DATA BLOCK:
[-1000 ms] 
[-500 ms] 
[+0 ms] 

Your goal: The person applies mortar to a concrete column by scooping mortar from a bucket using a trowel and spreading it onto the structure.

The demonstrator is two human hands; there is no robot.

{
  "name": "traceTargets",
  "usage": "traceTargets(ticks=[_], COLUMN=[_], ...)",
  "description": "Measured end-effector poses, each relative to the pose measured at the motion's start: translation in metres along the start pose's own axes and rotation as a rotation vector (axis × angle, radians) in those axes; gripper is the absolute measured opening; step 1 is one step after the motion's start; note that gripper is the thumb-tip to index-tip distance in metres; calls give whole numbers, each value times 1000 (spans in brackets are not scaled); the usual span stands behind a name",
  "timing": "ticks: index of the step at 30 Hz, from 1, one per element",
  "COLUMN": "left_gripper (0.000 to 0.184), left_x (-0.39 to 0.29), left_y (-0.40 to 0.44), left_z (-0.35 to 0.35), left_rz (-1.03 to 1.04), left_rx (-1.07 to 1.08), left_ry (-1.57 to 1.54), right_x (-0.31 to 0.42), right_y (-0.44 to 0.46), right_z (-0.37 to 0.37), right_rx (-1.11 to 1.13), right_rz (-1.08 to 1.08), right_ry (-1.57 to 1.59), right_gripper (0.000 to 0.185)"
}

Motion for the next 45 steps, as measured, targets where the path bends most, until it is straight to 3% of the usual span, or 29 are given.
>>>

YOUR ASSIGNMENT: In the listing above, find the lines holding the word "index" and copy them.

RESPONSE AREA:
  "description": "Measured end-effector poses, each relative to the pose measured at the motion's start: translation in metres along the start pose's own axes and rotation as a rotation vector (axis × angle, radians) in those axes; gripper is the absolute measured opening; step 1 is one step after the motion's start; note that gripper is the thumb-tip to index-tip distance in metres; calls give whole numbers, each value times 1000 (spans in brackets are not scaled); the usual span stands behind a name",
  "timing": "ticks: index of the step at 30 Hz, from 1, one per element",

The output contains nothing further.